Des images en 3D visibles sous tous les angles

Après avoir mis au point un miroir et une fenêtre magiques à base de cristaux liquides, les chercheurs ont mesuré, à l’aide d’une caméra, les modèles d’intensité lumineuse produits par chacun des dispositifs. Éclairés par un faisceau laser, le miroir et la fenêtre produisaient une image visible qui restait stable, peu importe la distance séparant la caméra du miroir ou de la fenêtre. Ci-dessous, la propagation de l’intensité du logo de l’Université d’Ottawa produite par le miroir magique montrée sur une distance de 5 centimètres :

Une autre expérience a permis de vérifier que ces surfaces magiques créaient également des images lorsqu’ils étaient éclairés par une source de lumière LED — ce qui serait plus pratique à utiliser dans des applications de la vie réelle. Un mauvais type de lumière génère en revanche des images absurdes ou bien le négatif de l’image cachée.

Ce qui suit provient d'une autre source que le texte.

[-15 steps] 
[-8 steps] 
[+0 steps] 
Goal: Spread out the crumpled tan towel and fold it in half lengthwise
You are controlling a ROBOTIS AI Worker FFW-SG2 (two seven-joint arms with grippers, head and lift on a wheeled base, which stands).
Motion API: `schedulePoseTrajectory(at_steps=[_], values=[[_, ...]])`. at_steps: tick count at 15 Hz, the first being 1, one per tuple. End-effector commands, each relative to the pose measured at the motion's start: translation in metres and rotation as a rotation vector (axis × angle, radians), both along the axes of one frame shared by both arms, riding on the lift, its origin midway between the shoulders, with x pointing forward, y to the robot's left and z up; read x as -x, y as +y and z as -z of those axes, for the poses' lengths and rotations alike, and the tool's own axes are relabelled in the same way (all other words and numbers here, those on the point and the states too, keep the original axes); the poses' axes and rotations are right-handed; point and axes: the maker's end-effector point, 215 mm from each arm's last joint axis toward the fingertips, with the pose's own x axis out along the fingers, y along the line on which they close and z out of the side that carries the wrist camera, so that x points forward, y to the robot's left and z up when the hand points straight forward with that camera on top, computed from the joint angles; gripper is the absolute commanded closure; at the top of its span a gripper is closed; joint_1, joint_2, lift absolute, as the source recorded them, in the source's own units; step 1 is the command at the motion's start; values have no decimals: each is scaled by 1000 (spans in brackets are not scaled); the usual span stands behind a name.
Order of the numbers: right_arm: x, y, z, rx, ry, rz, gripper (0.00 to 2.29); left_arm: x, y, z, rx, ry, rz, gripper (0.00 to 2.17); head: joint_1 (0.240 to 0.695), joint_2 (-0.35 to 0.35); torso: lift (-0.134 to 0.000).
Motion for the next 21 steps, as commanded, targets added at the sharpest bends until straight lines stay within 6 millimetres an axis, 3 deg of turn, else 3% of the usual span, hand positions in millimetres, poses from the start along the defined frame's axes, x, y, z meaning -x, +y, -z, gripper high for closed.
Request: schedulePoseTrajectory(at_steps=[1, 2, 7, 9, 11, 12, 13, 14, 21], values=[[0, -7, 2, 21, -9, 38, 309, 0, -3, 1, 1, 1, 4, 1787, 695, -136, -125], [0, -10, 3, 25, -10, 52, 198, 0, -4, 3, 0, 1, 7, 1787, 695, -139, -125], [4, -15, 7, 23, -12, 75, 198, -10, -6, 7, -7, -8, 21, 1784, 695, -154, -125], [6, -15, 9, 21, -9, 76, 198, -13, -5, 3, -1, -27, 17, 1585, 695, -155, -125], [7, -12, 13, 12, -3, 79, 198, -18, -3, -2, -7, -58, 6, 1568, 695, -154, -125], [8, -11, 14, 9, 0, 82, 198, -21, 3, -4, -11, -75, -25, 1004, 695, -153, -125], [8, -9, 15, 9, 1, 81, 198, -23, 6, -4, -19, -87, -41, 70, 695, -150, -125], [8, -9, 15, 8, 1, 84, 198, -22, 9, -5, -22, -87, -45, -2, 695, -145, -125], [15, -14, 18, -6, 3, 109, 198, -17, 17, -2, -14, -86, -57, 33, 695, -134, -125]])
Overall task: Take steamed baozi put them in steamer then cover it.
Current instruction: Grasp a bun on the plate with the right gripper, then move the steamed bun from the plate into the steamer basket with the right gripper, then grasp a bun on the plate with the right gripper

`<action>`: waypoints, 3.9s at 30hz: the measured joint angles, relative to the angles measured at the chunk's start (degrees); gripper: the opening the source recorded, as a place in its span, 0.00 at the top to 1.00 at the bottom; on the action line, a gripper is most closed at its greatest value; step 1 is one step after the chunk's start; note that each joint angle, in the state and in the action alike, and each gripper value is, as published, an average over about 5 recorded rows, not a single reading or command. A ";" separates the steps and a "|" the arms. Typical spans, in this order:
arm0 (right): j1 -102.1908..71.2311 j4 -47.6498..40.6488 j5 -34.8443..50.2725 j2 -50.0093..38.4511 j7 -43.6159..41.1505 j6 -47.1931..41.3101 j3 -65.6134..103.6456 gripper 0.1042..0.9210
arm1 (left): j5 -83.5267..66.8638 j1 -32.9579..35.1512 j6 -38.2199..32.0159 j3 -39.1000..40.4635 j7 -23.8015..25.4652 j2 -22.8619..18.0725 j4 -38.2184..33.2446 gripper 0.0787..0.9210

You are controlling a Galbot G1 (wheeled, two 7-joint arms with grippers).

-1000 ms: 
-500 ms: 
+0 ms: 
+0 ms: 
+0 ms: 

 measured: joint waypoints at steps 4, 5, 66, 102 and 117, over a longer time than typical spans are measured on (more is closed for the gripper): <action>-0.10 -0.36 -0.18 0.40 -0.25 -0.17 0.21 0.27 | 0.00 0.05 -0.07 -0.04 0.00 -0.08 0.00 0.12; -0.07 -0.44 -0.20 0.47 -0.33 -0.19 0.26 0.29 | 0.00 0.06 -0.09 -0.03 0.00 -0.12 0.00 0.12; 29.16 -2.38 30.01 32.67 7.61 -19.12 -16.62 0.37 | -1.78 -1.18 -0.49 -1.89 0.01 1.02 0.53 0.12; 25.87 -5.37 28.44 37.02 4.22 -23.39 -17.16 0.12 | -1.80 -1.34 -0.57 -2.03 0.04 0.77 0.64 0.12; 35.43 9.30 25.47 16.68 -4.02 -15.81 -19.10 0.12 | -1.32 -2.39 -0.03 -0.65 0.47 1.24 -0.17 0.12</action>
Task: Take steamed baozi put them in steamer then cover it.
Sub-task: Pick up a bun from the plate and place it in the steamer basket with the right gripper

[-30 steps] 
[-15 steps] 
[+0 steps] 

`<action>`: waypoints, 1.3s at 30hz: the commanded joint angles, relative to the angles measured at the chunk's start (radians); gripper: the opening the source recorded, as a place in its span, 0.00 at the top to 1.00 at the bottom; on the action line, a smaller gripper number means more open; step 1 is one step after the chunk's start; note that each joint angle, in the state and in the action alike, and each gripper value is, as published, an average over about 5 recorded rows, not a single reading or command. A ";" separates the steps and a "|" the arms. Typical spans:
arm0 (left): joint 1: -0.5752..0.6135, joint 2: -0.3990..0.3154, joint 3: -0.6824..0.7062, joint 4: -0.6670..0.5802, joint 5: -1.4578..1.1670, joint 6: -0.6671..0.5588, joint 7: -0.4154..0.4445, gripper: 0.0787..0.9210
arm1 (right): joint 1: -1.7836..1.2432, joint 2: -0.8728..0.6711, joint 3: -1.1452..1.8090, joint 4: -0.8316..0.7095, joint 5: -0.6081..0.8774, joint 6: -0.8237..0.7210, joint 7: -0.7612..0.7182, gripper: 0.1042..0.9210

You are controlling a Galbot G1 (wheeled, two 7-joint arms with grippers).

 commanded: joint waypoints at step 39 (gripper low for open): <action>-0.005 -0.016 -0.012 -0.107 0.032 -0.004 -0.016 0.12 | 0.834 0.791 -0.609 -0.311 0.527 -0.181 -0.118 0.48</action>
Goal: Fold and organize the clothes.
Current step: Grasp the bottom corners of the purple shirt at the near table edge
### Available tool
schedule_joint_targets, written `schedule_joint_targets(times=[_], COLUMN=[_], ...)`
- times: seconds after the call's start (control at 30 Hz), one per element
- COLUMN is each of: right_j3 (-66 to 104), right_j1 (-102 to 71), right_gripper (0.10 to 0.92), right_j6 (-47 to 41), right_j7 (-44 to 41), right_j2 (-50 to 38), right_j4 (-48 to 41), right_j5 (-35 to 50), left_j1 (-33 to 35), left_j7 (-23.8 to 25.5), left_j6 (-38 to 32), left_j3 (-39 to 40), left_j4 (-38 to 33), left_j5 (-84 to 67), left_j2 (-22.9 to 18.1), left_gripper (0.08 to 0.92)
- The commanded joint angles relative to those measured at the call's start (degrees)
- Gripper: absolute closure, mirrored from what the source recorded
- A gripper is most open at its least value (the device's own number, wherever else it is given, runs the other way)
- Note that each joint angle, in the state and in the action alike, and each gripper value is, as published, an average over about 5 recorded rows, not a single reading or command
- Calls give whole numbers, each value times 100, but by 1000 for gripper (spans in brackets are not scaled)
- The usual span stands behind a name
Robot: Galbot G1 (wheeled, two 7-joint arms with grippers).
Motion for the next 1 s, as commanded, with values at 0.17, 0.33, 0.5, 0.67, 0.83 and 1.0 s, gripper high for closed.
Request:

L’utilisation de cristaux liquides pour créer des fenêtres magiques présente certains avantages pour le secteur cinématographique ; il serait par exemple possible de créer une version reconfigurable du dispositif pour produire des fenêtres magiques ou des films artistiques dynamiques, précisent les chercheurs. En outre, la possibilité d’obtenir une grande profondeur de champ pourrait également contribuer à améliorer les projecteurs d’images en 3D, qui souvent, ne produisent des images vraiment nettes que lorsque l’on se trouve exactement en face.

Les chercheurs tentent désormais de décliner leur approche pour créer des « plaques magiques quantiques ». Par exemple, deux de ces plaques pourraient créer des images intriquées, qui permettraient d’étudier de nouveaux protocoles d’imagerie quantique. Ils explorent également la possibilité de fabriquer des fenêtres magiques en utilisant des matériaux autres que les cristaux liquides, tels que des métasurfaces diélectriques.